Dans un monde professionnel devenu incertain, mouvant et souvent brutal, le leadership s’exerce sous haute tension. Il est attendu du dirigeant qu’il soit stratège, visionnaire, résilient, inspirant et parfois inflexible. Pourtant, derrière les masques de maîtrise, certains regards trahissent la fatigue, la confusion, ou même le désespoir. Comme celui de Courbet, ces expressions silencieuses rappellent une vérité fondamentale : la santé mentale des leaders n’est pas une faiblesse individuelle, mais un impératif stratégique pour la pérennité de l’organisation.
Santé mentale : une cause sociétale, une responsabilité collective… et un avantage compétitif
En 2025, le gouvernement français a fait de la santé mentale la Grande Cause Nationale. C’est un signal fort : les questions psychiques ne sont plus des sujets à côté, mais au cœur des politiques publiques.

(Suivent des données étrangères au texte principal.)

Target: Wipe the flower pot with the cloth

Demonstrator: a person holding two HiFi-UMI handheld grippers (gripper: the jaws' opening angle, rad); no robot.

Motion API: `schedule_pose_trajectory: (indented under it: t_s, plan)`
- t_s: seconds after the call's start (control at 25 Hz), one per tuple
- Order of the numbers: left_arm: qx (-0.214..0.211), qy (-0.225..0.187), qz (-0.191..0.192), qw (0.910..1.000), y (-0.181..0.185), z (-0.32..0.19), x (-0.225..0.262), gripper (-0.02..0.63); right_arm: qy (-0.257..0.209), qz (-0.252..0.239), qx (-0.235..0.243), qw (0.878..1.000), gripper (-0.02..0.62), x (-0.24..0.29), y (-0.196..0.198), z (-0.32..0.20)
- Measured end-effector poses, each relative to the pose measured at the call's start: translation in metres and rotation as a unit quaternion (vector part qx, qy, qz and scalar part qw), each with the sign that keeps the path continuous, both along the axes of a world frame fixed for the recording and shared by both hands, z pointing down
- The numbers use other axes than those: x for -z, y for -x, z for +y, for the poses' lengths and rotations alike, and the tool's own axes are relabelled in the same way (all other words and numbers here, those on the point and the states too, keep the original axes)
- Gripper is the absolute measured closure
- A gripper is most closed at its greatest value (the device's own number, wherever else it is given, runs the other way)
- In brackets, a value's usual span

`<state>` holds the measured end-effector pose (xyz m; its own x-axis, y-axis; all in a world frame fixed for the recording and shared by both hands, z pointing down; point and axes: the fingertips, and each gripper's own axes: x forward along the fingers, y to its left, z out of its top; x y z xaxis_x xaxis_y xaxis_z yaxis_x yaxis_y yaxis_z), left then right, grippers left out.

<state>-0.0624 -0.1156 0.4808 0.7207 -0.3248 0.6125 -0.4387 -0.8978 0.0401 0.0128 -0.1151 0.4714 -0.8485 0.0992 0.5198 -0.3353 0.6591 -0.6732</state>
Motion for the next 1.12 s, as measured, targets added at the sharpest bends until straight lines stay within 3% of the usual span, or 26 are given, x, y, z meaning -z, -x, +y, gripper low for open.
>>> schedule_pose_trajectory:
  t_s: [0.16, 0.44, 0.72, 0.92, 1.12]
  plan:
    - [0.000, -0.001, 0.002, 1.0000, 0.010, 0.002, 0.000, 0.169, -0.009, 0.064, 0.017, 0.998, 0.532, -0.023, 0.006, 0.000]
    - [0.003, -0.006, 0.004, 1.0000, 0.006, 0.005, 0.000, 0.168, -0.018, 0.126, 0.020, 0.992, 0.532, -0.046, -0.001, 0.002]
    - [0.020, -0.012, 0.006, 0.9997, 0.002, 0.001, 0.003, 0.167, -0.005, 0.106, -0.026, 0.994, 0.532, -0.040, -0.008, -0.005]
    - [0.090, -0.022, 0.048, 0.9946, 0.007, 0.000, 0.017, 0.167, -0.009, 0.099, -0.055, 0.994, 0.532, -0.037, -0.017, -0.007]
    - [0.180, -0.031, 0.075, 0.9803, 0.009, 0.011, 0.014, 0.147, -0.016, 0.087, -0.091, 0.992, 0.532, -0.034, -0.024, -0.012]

Et dans l’entreprise, elles touchent tous les échelons, y compris celui que l’on pense souvent protégé : les dirigeants. Selon la Harvard Business Review (2021), les dirigeants présentent un niveau comparable de détresse psychologique à celui du reste des salariés, mais s’autorisent moins à demander de l’aide. Leur position les expose à l’isolement, à la sur-responsabilité, et parfois à une forme d’invisibilité de leurs fragilités, créant un « angle mort » potentiellement dévastateur pour la prise de risque et l’innovation.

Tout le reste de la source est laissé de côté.